Exercise prompt >> Please copy each line of the records below that holds the word "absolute".

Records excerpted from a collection
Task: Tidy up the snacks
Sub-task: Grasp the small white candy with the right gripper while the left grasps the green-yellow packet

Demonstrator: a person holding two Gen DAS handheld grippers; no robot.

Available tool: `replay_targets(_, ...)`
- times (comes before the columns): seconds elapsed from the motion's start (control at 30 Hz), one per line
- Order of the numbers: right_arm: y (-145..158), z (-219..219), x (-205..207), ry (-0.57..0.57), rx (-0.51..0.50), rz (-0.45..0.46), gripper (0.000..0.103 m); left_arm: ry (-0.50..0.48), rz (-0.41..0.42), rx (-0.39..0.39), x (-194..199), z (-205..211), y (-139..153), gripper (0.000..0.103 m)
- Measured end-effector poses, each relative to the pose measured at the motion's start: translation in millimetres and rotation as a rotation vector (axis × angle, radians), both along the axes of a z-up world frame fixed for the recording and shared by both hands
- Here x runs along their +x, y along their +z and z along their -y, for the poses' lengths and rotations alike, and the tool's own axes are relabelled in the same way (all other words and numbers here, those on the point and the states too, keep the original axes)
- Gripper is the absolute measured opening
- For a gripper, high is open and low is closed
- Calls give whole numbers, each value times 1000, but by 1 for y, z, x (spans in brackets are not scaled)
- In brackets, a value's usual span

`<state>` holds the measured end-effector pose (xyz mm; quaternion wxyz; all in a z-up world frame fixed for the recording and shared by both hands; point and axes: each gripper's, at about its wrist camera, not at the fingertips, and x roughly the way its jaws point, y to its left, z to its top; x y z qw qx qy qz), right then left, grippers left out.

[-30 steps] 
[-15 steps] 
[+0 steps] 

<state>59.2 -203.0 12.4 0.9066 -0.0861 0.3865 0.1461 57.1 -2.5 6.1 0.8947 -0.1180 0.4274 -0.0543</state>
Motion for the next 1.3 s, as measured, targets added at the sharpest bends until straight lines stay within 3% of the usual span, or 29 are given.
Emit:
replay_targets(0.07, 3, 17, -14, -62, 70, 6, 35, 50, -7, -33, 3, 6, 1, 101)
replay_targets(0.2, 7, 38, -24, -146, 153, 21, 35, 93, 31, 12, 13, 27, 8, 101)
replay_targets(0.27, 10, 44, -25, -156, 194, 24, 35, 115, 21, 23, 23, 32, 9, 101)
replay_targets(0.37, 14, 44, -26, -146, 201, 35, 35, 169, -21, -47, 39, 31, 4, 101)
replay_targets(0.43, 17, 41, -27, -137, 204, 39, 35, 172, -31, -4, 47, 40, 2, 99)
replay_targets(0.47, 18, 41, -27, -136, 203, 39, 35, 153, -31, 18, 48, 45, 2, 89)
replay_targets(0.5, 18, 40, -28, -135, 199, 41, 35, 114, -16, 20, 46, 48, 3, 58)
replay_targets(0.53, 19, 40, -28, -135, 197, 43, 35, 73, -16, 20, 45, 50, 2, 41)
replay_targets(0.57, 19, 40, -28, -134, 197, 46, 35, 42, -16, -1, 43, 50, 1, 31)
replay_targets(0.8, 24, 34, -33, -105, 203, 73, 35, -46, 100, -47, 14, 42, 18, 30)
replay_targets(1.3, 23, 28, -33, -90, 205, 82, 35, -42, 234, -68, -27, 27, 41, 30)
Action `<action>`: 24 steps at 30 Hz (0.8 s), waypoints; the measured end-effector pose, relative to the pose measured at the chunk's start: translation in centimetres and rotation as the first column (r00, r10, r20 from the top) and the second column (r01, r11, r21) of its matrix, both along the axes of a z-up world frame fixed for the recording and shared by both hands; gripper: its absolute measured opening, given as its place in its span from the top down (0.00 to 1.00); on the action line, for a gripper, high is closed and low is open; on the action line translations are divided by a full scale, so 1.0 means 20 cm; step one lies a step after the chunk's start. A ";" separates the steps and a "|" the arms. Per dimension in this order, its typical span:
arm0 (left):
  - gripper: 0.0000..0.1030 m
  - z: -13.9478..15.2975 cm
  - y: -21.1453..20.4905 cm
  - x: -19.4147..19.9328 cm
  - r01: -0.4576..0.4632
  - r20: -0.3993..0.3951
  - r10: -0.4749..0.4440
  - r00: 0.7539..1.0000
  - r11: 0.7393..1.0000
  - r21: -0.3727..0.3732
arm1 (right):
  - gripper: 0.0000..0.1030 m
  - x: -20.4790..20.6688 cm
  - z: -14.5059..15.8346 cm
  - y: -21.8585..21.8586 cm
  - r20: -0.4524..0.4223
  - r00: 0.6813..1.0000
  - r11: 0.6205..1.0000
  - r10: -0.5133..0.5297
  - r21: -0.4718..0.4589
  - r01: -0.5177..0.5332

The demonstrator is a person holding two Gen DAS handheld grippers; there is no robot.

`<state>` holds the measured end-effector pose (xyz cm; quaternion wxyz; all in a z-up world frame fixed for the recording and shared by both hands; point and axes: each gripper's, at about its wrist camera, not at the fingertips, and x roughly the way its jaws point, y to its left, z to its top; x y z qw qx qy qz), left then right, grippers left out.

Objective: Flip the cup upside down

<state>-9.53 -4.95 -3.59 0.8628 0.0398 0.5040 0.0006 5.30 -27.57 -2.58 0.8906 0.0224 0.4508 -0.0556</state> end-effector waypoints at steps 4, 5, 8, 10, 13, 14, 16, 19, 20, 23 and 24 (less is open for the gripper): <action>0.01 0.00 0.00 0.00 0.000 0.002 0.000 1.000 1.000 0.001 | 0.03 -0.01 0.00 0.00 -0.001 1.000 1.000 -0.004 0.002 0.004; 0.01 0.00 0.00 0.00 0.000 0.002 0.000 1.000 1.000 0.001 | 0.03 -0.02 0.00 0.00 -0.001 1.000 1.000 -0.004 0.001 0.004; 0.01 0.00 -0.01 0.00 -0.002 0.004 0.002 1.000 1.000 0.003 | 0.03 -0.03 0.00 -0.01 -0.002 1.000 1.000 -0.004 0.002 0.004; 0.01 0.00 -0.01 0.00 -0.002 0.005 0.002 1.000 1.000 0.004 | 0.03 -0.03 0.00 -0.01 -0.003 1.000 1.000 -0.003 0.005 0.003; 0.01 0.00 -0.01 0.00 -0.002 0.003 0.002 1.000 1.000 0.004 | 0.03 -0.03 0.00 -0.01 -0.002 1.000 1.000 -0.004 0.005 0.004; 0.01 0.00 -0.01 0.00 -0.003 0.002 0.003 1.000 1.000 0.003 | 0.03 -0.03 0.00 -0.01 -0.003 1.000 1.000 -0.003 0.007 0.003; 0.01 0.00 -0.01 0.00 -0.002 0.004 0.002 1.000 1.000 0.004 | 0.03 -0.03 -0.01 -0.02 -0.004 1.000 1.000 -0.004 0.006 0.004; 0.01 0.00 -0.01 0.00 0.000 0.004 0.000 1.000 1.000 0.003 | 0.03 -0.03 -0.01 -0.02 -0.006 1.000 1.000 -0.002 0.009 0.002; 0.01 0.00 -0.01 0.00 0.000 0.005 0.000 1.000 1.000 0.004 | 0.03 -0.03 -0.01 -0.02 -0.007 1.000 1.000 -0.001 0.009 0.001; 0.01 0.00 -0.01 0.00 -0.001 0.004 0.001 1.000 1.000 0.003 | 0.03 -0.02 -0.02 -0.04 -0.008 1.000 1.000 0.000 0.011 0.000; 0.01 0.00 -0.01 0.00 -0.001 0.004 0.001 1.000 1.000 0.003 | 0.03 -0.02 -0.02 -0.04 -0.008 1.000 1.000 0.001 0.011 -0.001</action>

Problem solution >>
- Gripper is the absolute measured opening
Action `<action>`: 24 steps at 30 Hz (0.8 s), waypoints; the measured end-effector pose, relative to the pose measured at the chunk's start: translation in centimetres and rotation as the first column (r00, r10, r20 from the top) and the second column (r01, r11, r21) of its matrix, both along the axes of a z-up world frame fixed for the recording and shared by both hands; gripper: its absolute measured opening, given as its place in its span from the top down (0.00 to 1.00); on the action line, for a gripper, high is closed and low is open; on the action line translations are divided by a full scale, so 1.0 means 20 cm; step one lies a step after the chunk's start. A ";" separates the steps and a "|" the arms. Per dimension in this order, its typical span:

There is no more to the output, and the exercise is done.